To be fair to Waters, a man who rarely shies from controversy, he clearly knows how this project might be taken. As he goes into the album’s penultimate epic, Brain Damage, you hear him mutter, “Why don’t we re-record Dark Side?” before emitting a gurgling chuckle of spontaneous laughter anticipating the reaction. “He’s gorn mad!”
Nevertheless, I am astonished, delighted and even slightly perplexed to report that the 80-year-old curmudgeon has genuinely pulled off something quite extraordinary. I am not for a moment suggesting Waters’s solo version of Pink Floyd’s 1973 prog rock masterpiece (still the fourth biggest selling album of all time) is an improvement on the original, but it isn’t trying to be. What Waters and co-producer Gus Seyffert have conjured up is a beautiful and compelling grace note that certainly offers something of value to anyone who has been beguiled by Dark Side’s resonant musical, philosophical and emotional charms.
“The memories of a man in his old age are the deeds of a man in his prime,” are the first words we hear spoken, with Waters setting out his stall by adapting instrumental intro Speak To Me to support lyrics from an even earlier Floyd song (Free Four from 1972’s Obscured By Clouds). With his gravel voice carrying the cracked weight of every one of his years on earth, Waters effectively uses the template of his greatest work to reflect upon its lyrical concerns from the other end of time’s telescope.
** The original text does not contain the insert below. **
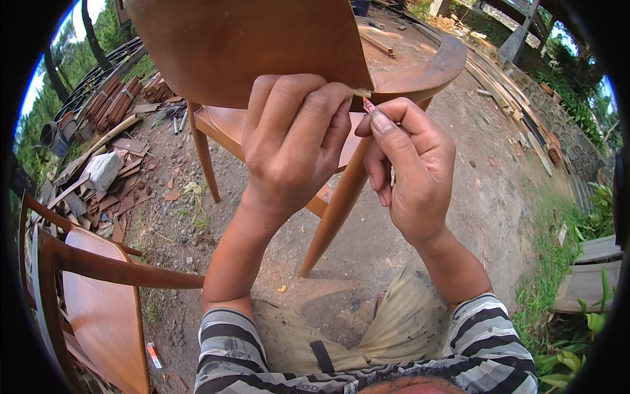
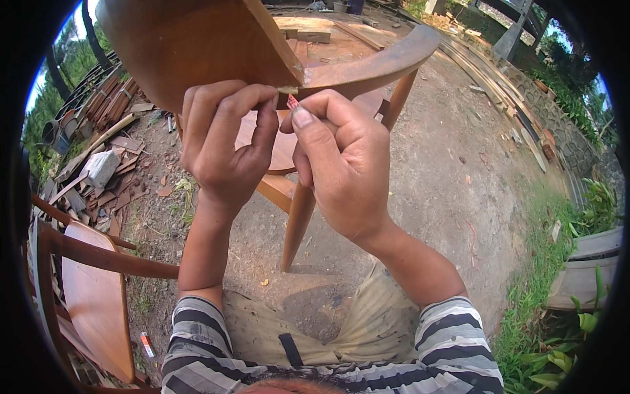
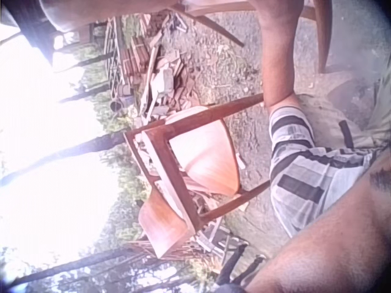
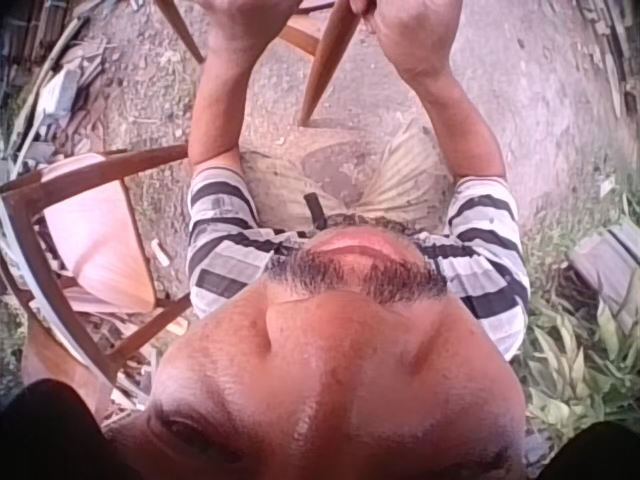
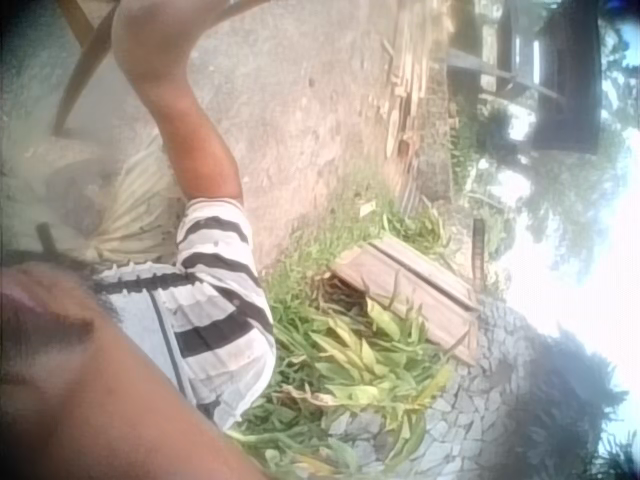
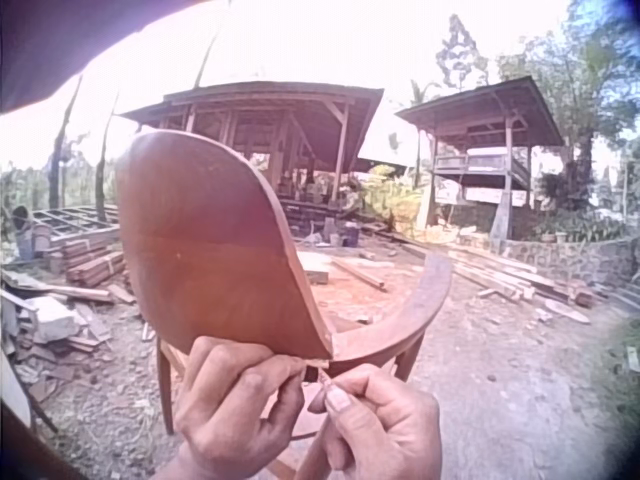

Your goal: The person is repairing a wooden chair by applying a small piece of wood filler to a damaged area on the chair's frame. They then use a red ribbon to wrap and secure the filler in place, pressing it firmly to ensure adhesion.

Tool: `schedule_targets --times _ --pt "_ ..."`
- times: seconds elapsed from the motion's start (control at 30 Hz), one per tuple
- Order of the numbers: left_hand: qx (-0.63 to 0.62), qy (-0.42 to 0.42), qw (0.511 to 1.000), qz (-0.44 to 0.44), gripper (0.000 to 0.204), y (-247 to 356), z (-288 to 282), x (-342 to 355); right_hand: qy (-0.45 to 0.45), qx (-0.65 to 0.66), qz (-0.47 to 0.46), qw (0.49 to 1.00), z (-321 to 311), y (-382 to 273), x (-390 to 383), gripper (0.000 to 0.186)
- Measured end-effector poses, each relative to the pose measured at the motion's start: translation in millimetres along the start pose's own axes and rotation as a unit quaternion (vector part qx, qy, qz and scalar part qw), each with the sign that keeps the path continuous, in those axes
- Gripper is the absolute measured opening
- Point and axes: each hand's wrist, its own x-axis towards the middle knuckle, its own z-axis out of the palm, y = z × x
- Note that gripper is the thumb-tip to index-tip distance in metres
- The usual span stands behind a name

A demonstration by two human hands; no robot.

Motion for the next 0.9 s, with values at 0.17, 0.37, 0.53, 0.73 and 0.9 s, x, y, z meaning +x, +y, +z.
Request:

With its opening and closing heartbeats, there is an implicit arc built into the original that carries listeners on a journey from birth to death, grappling with some of the big questions of existence. Waters wrings this philosophical aspect to the full, reciting snatches of poetic new lyrics evoking nightmarish visions of the battle between good and evil, war and peace, ‘Us and Them’, that offer different angles with which to view the source material, whilst familiar melodies and grooves flow like a reassuring river beneath.
The tone throughout is sombre, deep and rich, with tempos slowed down (adding five minutes to the original’s 42.50 running time), keys lowered and arrangements adapted for sonorous cellos, vibrant strings and soft-toned acoustic guitars, with some really great organ, keyboard and piano playing holding the centre, whilst lap steel guitar, theremin and a lone female voice contribute spooky high notes.
What you don’t get is any sense of a band playing together at full power. At times it can seem almost rude the way Waters drones on in places where you expect to hear David Gilmour’s lead guitar soaring towards the ether. The Floyd original features long instrumental passages to allow imagination to do its own work, but the remake leaves far less to the listener’s interpretation. Waters has things to say about a life in which the odds are stacked against the poor, the humble and the peaceful, and he seems urgently concerned that the 45 million copies of the original album already in the world did not make his points clearly enough.
A lifelong pacifist (albeit with a somewhat contrarily aggressive way of delivering his message), his outspokenness often gets him in to trouble, and he is currently once again embroiled in accusations of antisemitism that he has forcefully and articulately denied. Pink Floyd fans should not let it distract from the work on offer: an elegiac twist on a beloved classic made with love, offering genuine musical pleasure and a clearly argued lyrical case for following idealism in the face of life’s ultimate futility.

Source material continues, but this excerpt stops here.